Crazy hippies and evil corporations: Open source in the commercial world - astro-
http://radek.io/2015/07/20/open-source-in-the-commercial-world/

======
dalke
> In 1998, a group of free software supporters decided to rebrand the
> movement, freeing it from the moral views and highlighting the benefits that
> working together has for business. That’s when the term open source was born
> and it became an important first step in making the two polar opposites see
> how could they work together.

That's a revisionist view, or perhaps just a simplification that happens to
discard examples that end up weakening the argument.

We already by the early 1990s had "first steps" where free software and
corporate, for-profit companies work together.
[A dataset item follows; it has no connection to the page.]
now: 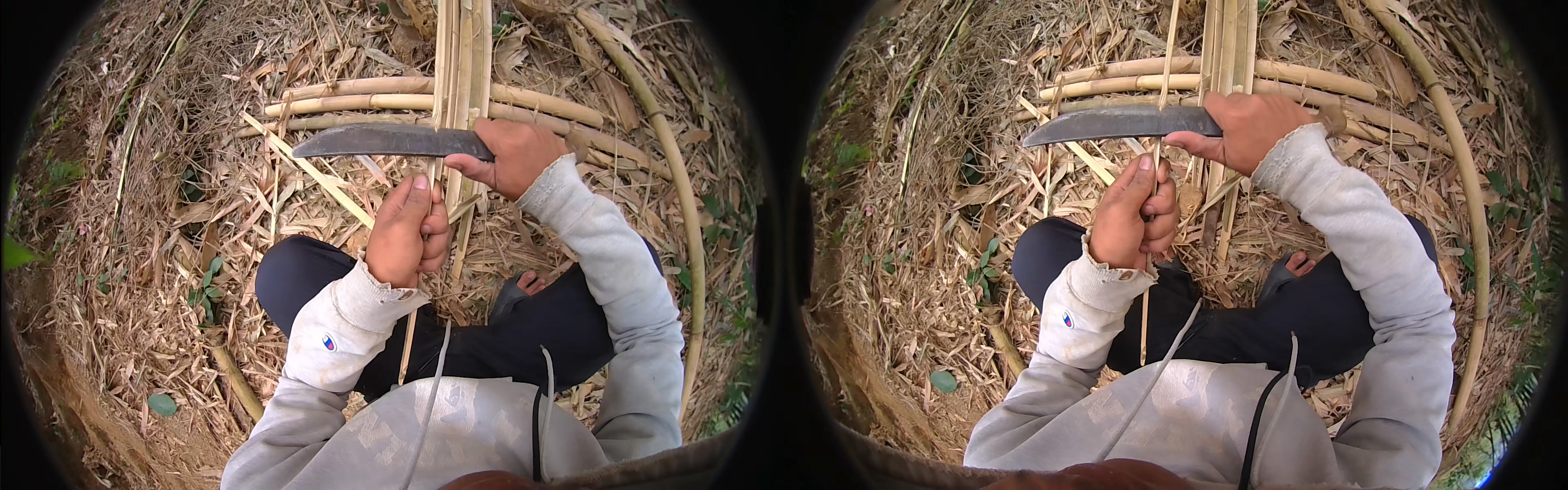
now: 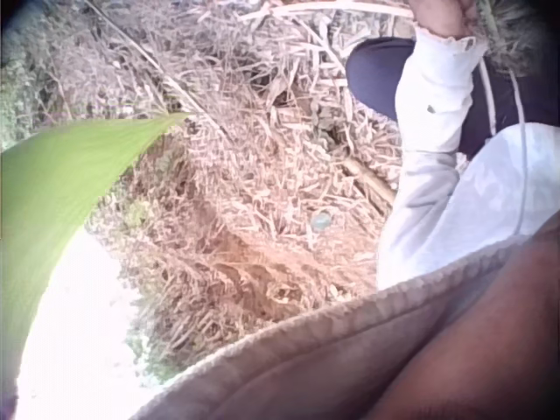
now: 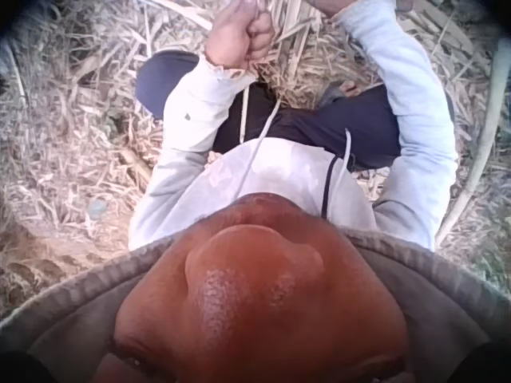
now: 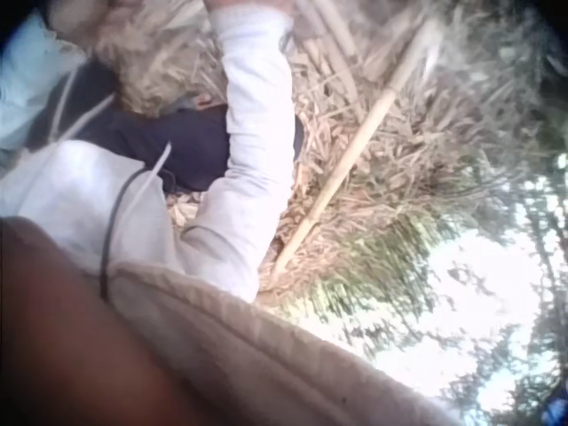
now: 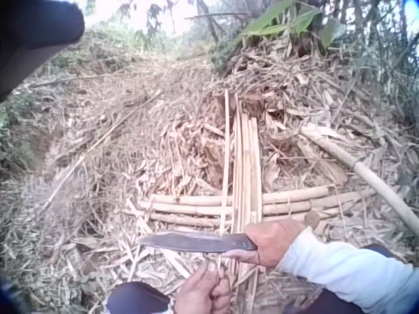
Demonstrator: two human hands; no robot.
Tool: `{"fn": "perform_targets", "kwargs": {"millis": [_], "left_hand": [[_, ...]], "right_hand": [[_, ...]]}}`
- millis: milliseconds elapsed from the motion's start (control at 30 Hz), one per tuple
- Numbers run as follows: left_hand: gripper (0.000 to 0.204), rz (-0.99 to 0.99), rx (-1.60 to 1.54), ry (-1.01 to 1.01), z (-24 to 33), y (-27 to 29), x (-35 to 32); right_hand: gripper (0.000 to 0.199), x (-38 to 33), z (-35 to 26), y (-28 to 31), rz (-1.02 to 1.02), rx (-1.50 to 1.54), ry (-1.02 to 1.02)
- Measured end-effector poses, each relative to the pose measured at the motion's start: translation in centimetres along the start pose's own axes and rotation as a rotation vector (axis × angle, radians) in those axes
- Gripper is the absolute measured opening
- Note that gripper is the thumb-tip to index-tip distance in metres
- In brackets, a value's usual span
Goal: The person shaves thin strips from a bamboo stalk using a large blade.
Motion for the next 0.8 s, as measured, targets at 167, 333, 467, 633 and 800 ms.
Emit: {"fn": "perform_targets", "kwargs": {"millis": [167, 333, 467, 633, 800], "left_hand": [[0.02, -0.032, -0.038, 0.056, 0.1, 1.4, 0.2], [0.019, -0.066, -0.096, 0.019, 0.4, 1.0, 0.1], [0.022, -0.112, -0.153, 0.093, 0.4, 1.8, -0.5], [0.023, -0.2, -0.19, 0.096, 0.8, 1.1, -0.9], [0.023, -0.183, -0.089, 0.133, 0.6, 1.8, -1.1]], "right_hand": [[0.058, -0.1, -1.4, 0.2, 0.021, -0.028, 0.117], [0.068, -0.1, -1.5, -0.8, 0.017, -0.029, 0.05], [0.073, 1.2, 0.8, -0.1, 0.004, -0.108, -0.062], [0.071, 1.3, 2.7, -0.3, -0.028, -0.005, -0.163], [0.073, 1.8, 3.5, 0.1, -0.016, -0.06, -0.186]]}}
Point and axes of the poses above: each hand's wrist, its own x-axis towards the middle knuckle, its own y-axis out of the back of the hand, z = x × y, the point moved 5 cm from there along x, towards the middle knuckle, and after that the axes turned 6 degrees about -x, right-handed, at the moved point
Cygnus Solutions with GNU
support, Lucid Inc. with Lucid Emacs, and NeXT with Objective C are companies
who in ~1990 were shipping free software products. With NeXT, that includes
the 'polar opposites' of Jobs and Stallman.

(And you'll note that _Jobs_ was an actual hippie.)

This essay also views "Companies that use and modify community projects and
never give back" as "evil".

This view, while not uncommon, is contrary to software freedom. Quoting from
[http://www.gnu.org/philosophy/free-
sw.html](http://www.gnu.org/philosophy/free-sw.html) : "You should also have
the freedom to make modifications and use them privately in your own work or
play."

Companies which "never give back" are not evil nor even pushing the edge. They
are doing exactly what the free software movement says they can do.